Soal industri dan petani tembakau, Widyastuti memandang ada ketimpangan dalam hubungan keduanya. Menurut dia, petani menjadi terkait ketika industri rokok merasa terusik oleh aturan pengendalian tembakau. “Seberapa kecil pun aturannya. Sudah (petani) tidak mendapat keuntungan yang semestinya,” katanya.
BERTANI TEMBAKAU BERHADAPAN MASALAH EKONOMI
Menurut Badan Pusat Statistik (BPS), andil dari total tenaga kerja pertanian dan industri tembakau dengan keseluruhan penduduk yang bekerja tahun 2017 sebesar 1,17 persen. Persentase itu mengalami penurunan menjadi 1,08 persen pada 2018.
Yamidi, 49 tahun, Ketua Kelompok Tani Margo Rahayu, Temanggung, Jawa Tengah, menyiasati kelangsungan pertanian menggunakan pola tumpang sari sejak 1999.
“Satu lahan itu tidak hanya tembakau. Tapi ada tanaman kopi dan hortikultura lainnya,” katanya.
Pola tumpang sari dilakukan, karena kekhawatiran masalah cuaca. Ketika cuaca memengaruhi penurunan produksi tembakau, maka tanaman lain akan menjadi sumber penghasilan.
“Dalam satu hamparan minimal ada empat komoditas yang bisa dipanen dalam satu tahun,” tuturnya.

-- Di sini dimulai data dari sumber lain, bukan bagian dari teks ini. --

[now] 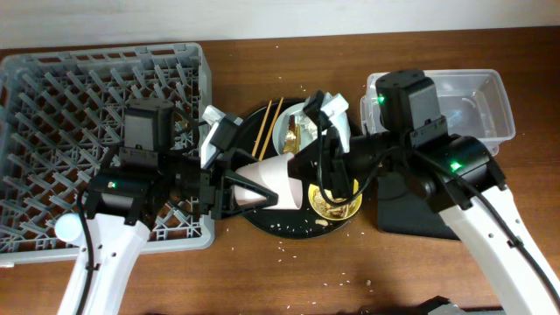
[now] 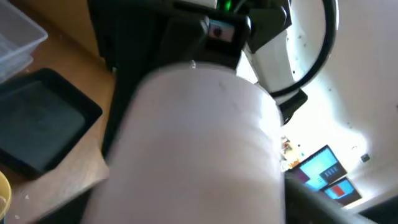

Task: Sort waste into correct bins and load items into the dishwasher rack

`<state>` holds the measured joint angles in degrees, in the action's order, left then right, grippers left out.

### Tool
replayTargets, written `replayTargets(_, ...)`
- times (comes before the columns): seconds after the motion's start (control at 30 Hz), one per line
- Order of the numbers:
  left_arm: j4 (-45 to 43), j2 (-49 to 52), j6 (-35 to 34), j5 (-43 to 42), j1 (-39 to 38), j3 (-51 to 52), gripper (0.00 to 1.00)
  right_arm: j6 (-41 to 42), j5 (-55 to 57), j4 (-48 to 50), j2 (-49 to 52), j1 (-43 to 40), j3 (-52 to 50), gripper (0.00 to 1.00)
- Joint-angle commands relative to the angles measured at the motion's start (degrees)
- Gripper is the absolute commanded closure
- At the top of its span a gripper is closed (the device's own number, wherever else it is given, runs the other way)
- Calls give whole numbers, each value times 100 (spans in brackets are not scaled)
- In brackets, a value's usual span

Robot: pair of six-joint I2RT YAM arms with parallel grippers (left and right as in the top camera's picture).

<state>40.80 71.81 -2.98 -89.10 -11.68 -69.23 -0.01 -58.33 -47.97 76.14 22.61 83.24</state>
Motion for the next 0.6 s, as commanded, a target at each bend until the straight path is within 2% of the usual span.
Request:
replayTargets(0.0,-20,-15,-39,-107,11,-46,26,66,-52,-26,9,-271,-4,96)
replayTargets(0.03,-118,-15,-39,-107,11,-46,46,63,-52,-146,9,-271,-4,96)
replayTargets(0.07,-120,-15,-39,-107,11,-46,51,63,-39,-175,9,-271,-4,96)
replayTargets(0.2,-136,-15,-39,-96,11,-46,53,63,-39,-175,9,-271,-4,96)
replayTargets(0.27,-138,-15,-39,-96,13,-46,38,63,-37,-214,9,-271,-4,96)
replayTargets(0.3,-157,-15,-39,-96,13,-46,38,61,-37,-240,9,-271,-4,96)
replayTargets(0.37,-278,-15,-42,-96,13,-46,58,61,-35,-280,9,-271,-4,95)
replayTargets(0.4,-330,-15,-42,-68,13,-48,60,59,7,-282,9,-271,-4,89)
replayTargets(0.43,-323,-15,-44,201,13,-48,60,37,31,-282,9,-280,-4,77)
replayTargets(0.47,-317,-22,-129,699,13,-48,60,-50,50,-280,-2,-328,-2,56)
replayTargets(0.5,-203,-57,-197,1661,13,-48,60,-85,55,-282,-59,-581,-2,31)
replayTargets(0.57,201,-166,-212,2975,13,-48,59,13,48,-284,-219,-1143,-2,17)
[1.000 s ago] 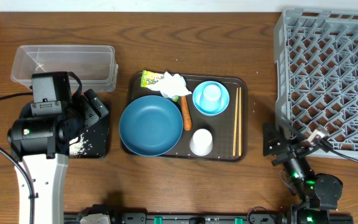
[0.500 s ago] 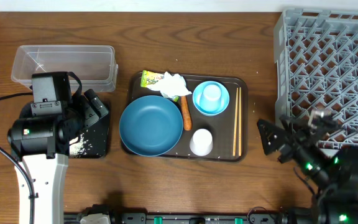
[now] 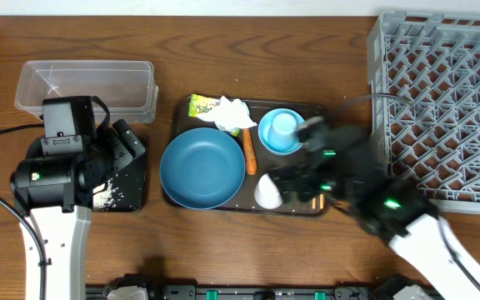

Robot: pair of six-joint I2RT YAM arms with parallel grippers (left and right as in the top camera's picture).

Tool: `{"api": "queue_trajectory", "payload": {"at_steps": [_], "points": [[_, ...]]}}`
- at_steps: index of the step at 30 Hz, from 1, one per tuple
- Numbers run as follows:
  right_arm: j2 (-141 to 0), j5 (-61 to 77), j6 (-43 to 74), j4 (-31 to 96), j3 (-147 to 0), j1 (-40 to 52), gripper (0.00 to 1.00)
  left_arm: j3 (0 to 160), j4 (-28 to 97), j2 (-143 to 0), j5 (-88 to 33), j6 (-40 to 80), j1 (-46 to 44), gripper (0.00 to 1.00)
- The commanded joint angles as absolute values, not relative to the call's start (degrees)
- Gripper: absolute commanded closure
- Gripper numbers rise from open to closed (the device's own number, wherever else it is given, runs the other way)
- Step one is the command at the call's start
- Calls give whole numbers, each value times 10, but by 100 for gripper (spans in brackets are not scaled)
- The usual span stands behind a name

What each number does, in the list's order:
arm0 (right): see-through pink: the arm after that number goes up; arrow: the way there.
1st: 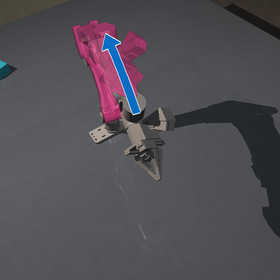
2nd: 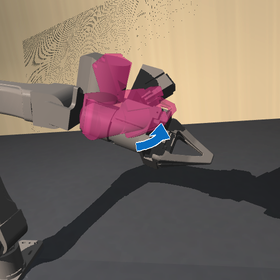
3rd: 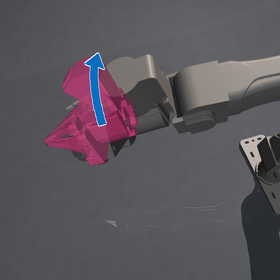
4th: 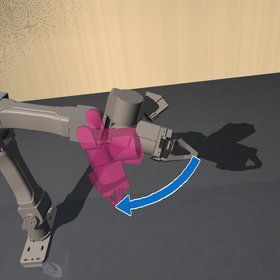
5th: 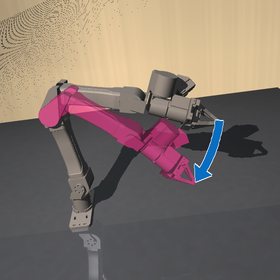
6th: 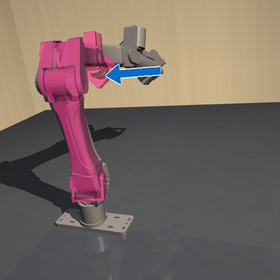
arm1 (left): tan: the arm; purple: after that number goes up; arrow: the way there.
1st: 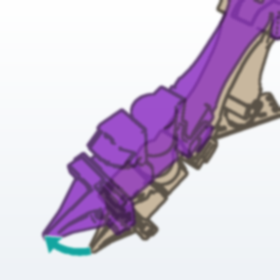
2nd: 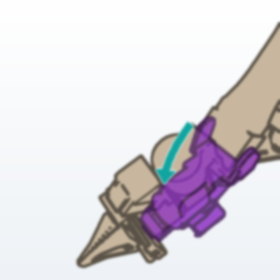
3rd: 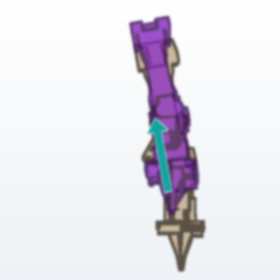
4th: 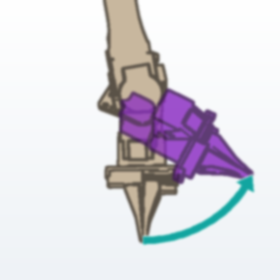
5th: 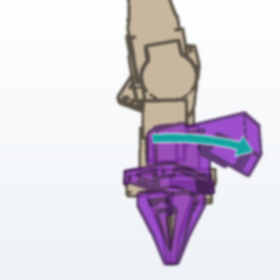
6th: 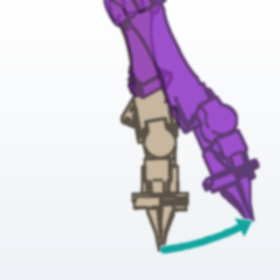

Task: Sort waste into correct bins and load items into the dishwasher rack
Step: 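Reach the right gripper down and grasp the white cup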

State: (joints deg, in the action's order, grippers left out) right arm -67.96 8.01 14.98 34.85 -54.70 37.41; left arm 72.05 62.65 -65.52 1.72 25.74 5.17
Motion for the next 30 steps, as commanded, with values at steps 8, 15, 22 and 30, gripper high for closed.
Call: {"api": "queue_trajectory", "payload": {"at_steps": [8, 15, 22, 30], "points": [[-834, -32, 158, 354, -592, 434, 1, 730, 628, -656, 22, 262, 55, 0], [-877, -24, 197, 357, -592, 436, 1, 730, 628, -656, 22, 262, 55, 0], [-926, -15, 244, 365, -592, 436, 1, 730, 628, -656, 22, 262, 55, 0], [-945, -11, 251, 364, -592, 436, 2, 730, 628, -656, 22, 262, 55, 0]]}}
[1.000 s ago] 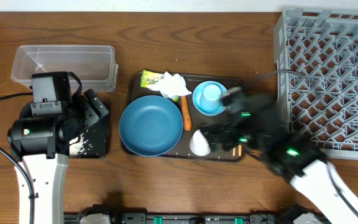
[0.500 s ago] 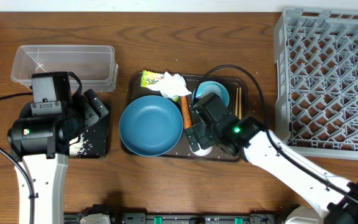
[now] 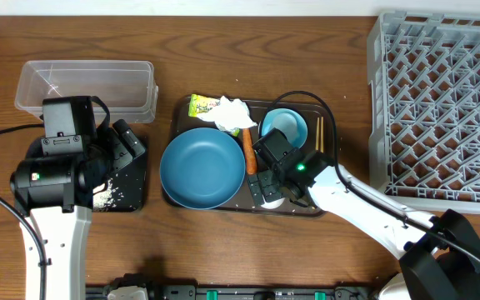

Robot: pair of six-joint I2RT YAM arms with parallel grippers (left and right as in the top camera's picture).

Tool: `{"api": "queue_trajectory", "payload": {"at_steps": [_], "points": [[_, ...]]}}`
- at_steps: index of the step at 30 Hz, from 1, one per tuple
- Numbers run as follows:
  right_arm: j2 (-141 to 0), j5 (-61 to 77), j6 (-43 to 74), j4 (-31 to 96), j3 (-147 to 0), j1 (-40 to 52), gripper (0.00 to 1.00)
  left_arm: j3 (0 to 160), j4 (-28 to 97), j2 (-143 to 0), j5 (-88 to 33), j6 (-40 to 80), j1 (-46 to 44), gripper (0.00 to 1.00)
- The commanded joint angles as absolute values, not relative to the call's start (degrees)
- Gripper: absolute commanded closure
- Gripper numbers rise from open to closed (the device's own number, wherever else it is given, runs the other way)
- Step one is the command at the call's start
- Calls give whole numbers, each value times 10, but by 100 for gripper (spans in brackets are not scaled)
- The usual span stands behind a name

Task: Sort waste into correct bins and load items into the dishwasher rack
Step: 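Reach the right gripper down and grasp the white cup, then lift the white cup and carry it into the grey dish rack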

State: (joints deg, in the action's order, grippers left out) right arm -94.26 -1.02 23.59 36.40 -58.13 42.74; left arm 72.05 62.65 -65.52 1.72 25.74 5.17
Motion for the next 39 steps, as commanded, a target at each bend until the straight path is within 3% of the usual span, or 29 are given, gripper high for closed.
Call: {"api": "queue_trajectory", "payload": {"at_steps": [1, 13, 23, 28, 33, 39], "points": [[-945, -11, 253, 364, -592, 436, 4, 730, 628, -656, 22, 262, 55, 1], [-941, -10, 265, 374, -597, 435, 45, 730, 628, -656, 22, 262, 55, 1], [-895, -47, 248, 522, -715, 407, 47, 730, 628, -656, 22, 262, 55, 1], [-860, -106, 241, 576, -764, 349, 48, 730, 628, -656, 22, 262, 55, 1], [-817, -122, 210, 571, -769, 222, 46, 730, 628, -656, 22, 262, 55, 1], [-800, -89, 157, 500, -769, 1, 45, 730, 628, -656, 22, 262, 55, 1]]}}
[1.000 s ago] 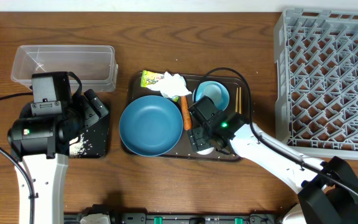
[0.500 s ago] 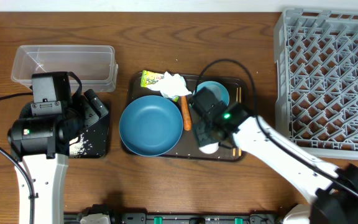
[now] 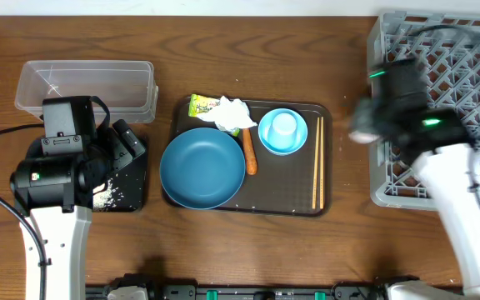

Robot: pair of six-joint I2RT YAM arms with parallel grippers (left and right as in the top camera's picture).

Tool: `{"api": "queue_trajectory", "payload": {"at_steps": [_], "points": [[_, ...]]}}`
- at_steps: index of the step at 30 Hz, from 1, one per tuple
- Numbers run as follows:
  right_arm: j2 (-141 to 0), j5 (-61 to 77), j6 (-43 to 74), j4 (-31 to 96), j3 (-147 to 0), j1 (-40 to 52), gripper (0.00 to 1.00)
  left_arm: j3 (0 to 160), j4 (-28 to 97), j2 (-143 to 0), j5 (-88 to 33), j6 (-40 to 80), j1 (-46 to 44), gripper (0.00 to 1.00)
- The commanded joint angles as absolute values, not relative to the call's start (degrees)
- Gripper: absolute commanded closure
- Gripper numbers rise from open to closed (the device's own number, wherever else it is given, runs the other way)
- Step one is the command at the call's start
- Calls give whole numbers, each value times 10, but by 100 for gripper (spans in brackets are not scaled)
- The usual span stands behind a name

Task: Sort waste into correct bins and load items into the dishwasher rack
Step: 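Lift the white cup and carry it into the grey dish rack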

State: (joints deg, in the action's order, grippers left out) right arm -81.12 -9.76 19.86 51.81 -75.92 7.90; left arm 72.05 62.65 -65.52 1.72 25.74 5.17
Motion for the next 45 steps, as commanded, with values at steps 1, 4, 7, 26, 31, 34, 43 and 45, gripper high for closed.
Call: {"api": "queue_trajectory", "payload": {"at_steps": [1, 4, 7, 26, 31, 34, 43, 45], "points": [[-802, -78, 152, 487, -769, -32, 45, 730, 628, -656, 22, 262, 55, 1], [-811, -24, 121, 443, -769, -131, 45, 730, 628, -656, 22, 262, 55, 1], [-828, 19, 119, 402, -769, -204, 47, 730, 628, -656, 22, 262, 55, 1], [-958, 26, 102, 369, -769, -259, 17, 730, 628, -656, 22, 262, 55, 1], [-924, 49, 102, 386, -769, -258, 14, 730, 628, -656, 22, 262, 55, 1], [-887, 109, 102, 387, -769, -258, 13, 730, 628, -656, 22, 262, 55, 1], [-781, 140, 106, 434, -769, -205, 15, 730, 628, -656, 22, 262, 55, 1], [-781, 106, 108, 451, -768, -187, 17, 730, 628, -656, 22, 262, 55, 1]]}}
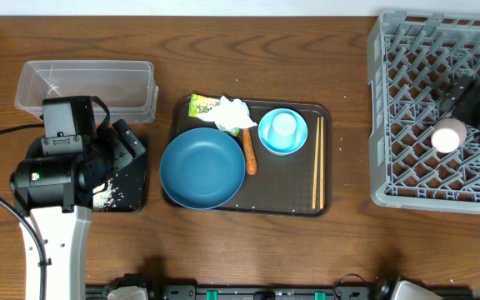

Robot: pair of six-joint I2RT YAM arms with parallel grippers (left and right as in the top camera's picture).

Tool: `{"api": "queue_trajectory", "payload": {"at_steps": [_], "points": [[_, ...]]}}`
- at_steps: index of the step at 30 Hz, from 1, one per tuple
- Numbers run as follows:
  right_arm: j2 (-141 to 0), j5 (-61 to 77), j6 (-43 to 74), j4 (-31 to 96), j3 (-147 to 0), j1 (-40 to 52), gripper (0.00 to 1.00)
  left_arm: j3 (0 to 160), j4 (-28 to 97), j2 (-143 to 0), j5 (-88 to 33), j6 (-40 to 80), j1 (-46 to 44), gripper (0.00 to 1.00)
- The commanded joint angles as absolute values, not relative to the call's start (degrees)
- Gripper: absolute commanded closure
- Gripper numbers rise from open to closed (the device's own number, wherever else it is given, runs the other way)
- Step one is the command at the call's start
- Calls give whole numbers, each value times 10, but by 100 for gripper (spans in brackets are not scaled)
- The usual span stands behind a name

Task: Sort waste into correct bins and load items into the dishwasher rack
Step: 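Lift the white cup and carry it into the grey dish rack, then lower the white cup between the rack tines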

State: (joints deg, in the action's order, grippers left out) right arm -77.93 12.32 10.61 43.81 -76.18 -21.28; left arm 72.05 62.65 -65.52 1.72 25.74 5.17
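A grey dishwasher rack (415,67) fills the right side. Over its right half my right gripper (455,125) is shut on a small white cup (448,137), seen end-on. A dark tray (327,179) in the middle holds a blue plate (202,167), a carrot (249,154), a crumpled tissue (232,114), a green wrapper (200,106), a light-blue bowl (267,137) with a cup (283,125) in it, and chopsticks (317,162). My left gripper (132,142) hangs open over a black bin (123,190) at the left.
A clear plastic container (86,87) stands at the back left, behind the black bin, which has white crumbs in it. Bare wood lies between the tray and the rack, and along the front edge.
My right gripper has moved with the white cup from the rack's left edge to over the rack's right half. The left arm and the tray's contents are unchanged.
My right arm was over the tray's right side, near a white cup at its front. Then the gripper was on that cup. Later the cup was gone from the tray and the arm was at the rack's left edge. Now the cup is over the rack.
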Motion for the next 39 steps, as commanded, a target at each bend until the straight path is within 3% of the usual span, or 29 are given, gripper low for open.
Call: {"api": "queue_trajectory", "payload": {"at_steps": [1, 3, 6, 9, 15, 25, 34, 39], "points": [[-785, 72, 118, 461, -767, -179, 21, 730, 628, -656, 22, 262, 55, 1], [-800, 1, 147, 476, -764, -167, 34, 730, 628, -656, 22, 262, 55, 1], [-839, -52, 191, 491, -760, -166, 63, 730, 628, -656, 22, 262, 55, 1], [-881, -66, 207, 492, -760, -171, 78, 730, 628, -656, 22, 262, 55, 1], [-933, -66, 213, 486, -760, -197, 84, 730, 628, -656, 22, 262, 55, 1], [-958, -22, 200, 460, -760, -241, 84, 730, 628, -656, 22, 262, 55, 1], [-966, 45, 185, 475, -760, -242, 95, 730, 628, -656, 22, 262, 55, 1], [-966, 45, 182, 487, -760, -242, 96, 730, 628, -656, 22, 262, 55, 1]]}}
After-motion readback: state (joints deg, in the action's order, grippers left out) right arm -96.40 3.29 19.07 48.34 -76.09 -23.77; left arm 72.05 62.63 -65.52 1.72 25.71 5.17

Mengingat komoditas pertanian dipengaruhi ketaktetapan harga, maka tak bisa lagi bergantung hasil dari tanaman tembakau. Hal ini juga beriringan buka dan tutup pabrik rokok untuk pembelian tembakau. Dia pun menuturkan, tembakau laku dibeli oleh pabrik antara bulan Agustus sampai Oktober. Maka pada jangka waktu tiga bulan petani harus sudah memanen tanaman tembakau.
“Kalau misalnya panen sebelum Agustus atau setelah Oktober, itu jelas tembakau sudah tidak laku,” tuturnya.
Tanaman selain tembakau, akhirnya menjadi sumber perekonomian para petani. “Boleh dikatakan sekarang ini hasil tanaman tembakau sebagai tabungan. Kala tembakau pas panen setelah Oktober, petani tidak rugi banget,” katanya.
Ketua Asosiasi Petani Swadaya Lombok, Jopi Hendrayani mengatakan, di Lombok, Nusa Tenggara Barat, cerita berbeda muncul dari petani tembakau yang swadaya. Bertani tembakau kini malah kian merugi.
“Banyak keluhan petani swadaya tidak masuk di industri,” katanya.
Masalahnya, ucap Jopi, lahan milik petani swadaya rata-rata di bawah luas satu hektare. Luas tersebut dianggap belum cocok sebagai kriteria.
“Tidak bisa masuk industri, lahan harus memadai. Kata sejahtera itu hanya mimpi bagi kami,” ucapnya.
Belum lagi soal Dana Bagi Hasil Cukai Hasil Tembakau (DBHCHT) yang dia nilai tak jelas pembagiannya. “Kami tidak tahu alokasinya di mana, untuk kesejahteraan dan jaminan sosial,” ujarnya.
Menurut ekonom Faisal Basri, masalah petani tembakau penjualan hasil bertanamnya cenderung oligopsoni atau monopsoni. “Pembelinya satu atau segelintir, biasanya pabrik rokok posisi mereka kuat,” katanya.
Faisal menjelaskan, demi meningkatkan keuntungan, petani perlu menyesuaikan pasar yang lebih luas. “Kalau menanam tembakau, (petani) bergantung pada pabrik rokok,” ujarnya.
Soal cukai, Faisal mengatakan, rokok jenis Sigaret Kretek Mesin dan Sigaret Putih Mesin yang ketat diatur pajak. Faisal menjelaskan, 73 persen dua jenis rokok itulah yang beredar di Indonesia. “Kalau Sigaret Kretek Tangan yang diproduksi oleh UMKM (usaha mikro, kecil, dan menengah) tidak diutak-atik cukainya,” katanya.